EXERCISE BRIEF
Lines before the one containing "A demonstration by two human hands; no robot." are excluded; retype that line and all remaining lines of the material exactly.
*** DATA PROVIDED ***
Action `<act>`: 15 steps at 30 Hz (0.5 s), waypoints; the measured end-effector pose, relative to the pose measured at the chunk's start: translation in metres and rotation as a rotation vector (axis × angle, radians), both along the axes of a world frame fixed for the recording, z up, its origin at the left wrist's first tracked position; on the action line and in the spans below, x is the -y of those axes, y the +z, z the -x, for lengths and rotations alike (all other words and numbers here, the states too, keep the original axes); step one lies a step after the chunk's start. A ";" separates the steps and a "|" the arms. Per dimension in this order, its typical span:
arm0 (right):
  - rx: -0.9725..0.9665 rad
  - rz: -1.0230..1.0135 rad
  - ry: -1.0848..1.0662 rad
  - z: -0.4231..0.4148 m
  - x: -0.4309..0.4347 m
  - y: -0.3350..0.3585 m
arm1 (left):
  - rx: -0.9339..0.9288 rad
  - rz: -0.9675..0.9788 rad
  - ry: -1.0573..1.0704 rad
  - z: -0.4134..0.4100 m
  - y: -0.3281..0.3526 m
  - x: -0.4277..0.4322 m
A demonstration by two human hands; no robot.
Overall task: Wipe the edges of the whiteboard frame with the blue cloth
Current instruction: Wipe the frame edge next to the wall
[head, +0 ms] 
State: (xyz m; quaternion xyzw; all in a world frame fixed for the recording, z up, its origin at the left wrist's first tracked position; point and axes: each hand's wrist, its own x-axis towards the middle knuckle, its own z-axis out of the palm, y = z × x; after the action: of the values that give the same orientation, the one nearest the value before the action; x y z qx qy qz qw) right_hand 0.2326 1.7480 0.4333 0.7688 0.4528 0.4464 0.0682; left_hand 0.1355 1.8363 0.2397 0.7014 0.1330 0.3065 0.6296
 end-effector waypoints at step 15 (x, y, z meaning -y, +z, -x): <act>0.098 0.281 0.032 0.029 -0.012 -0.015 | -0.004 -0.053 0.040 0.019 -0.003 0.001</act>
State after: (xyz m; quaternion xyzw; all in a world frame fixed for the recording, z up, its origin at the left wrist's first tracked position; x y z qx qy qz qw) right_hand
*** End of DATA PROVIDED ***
TASK RESPONSE
A demonstration by two human hands; no robot.
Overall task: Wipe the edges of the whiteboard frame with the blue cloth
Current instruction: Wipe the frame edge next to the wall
[head, +0 ms] 
State: (xyz m; quaternion xyzw; all in a world frame fixed for the recording, z up, its origin at the left wrist's first tracked position; point and axes: each hand's wrist, its own x-axis towards the middle knuckle, its own z-axis out of the palm, y = z × x; after the action: of the values that give the same orientation, the one nearest the value before the action; x y z qx qy qz qw) right_hand 0.2326 1.7480 0.4333 0.7688 0.4528 0.4464 0.0682; left_hand 0.1355 1.8363 0.2397 0.7014 0.1330 0.3065 0.6296
 end-effector waypoints at step 15 (x, y, z meaning -y, +z, -x): <act>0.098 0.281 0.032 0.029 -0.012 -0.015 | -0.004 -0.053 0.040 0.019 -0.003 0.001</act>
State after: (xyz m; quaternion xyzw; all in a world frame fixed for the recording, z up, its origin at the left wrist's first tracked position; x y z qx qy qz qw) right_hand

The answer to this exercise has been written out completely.